- MATERIAL SUPPLIED:
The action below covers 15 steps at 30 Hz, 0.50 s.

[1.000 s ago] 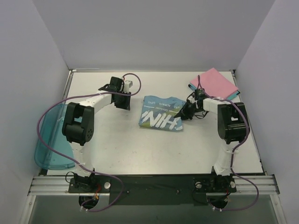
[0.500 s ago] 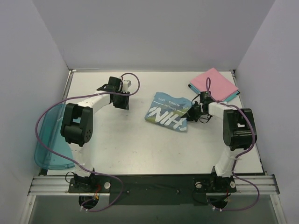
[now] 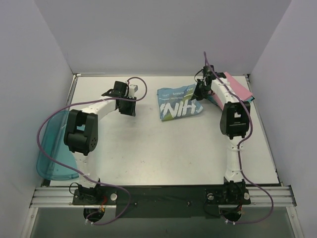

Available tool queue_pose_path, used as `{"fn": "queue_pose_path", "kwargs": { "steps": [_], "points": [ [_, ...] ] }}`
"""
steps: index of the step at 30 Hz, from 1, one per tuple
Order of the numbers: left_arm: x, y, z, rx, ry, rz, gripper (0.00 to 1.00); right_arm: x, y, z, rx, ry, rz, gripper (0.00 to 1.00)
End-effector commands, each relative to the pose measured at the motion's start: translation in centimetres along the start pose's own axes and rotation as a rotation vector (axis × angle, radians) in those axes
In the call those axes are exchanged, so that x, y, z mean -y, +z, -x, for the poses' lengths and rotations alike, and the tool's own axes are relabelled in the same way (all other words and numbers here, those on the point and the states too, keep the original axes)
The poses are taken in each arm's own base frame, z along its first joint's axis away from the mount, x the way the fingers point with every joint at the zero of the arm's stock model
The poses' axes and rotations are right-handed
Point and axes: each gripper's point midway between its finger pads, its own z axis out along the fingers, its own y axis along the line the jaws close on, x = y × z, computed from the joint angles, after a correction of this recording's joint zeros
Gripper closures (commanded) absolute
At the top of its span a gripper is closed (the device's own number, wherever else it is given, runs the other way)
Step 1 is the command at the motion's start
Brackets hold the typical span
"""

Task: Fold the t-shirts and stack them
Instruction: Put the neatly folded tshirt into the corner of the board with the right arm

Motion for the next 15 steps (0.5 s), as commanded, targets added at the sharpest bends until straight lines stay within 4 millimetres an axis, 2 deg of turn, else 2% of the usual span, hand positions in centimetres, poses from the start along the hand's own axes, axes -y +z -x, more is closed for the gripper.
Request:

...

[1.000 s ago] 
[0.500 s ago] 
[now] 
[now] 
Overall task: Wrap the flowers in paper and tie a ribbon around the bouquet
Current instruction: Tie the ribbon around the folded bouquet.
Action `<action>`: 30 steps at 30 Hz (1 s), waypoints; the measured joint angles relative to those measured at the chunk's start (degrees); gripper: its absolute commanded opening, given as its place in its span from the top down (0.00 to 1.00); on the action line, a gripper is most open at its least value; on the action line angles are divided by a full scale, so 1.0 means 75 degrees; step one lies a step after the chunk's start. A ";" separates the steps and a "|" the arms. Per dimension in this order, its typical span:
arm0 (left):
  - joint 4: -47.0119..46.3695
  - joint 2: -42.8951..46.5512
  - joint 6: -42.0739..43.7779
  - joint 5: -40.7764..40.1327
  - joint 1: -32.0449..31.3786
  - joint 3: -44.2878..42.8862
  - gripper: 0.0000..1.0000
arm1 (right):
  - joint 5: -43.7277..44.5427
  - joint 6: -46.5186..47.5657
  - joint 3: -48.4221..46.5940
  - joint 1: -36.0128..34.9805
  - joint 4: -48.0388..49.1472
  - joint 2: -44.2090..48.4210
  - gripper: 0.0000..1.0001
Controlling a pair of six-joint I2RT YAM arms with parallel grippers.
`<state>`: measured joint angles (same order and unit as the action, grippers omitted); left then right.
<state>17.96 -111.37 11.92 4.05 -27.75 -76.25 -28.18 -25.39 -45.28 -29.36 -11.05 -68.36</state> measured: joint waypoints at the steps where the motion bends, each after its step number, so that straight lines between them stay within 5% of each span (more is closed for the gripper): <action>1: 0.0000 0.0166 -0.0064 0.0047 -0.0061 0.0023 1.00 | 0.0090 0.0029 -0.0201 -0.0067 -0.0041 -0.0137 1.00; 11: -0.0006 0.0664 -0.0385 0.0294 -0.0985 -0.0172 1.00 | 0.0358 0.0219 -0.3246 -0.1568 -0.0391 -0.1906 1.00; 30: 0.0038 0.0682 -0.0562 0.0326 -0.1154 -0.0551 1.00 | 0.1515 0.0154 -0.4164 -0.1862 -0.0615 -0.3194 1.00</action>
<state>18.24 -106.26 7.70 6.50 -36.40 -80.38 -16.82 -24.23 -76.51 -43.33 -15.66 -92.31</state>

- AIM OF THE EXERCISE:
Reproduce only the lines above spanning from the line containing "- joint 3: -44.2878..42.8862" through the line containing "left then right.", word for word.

- SOLUTION TO THE EXERCISE:
  - joint 3: -44.2878..42.8862
  - gripper: 0.0000..1.0000
arm1 (right):
  - joint 5: -43.7277..44.5427
  - joint 6: -46.5186..47.5657
  - joint 3: -48.4221..46.5940
  - joint 1: -36.0128..34.9805
  - joint 4: -48.0388..49.1472
  - joint 2: -44.2090..48.4210
  - gripper: 0.0000..1.0001
Controlling a pair of six-joint I2RT YAM arms with parallel grippers.
`<state>`: measured joint angles (same order and unit as the action, grippers omitted); left then right.

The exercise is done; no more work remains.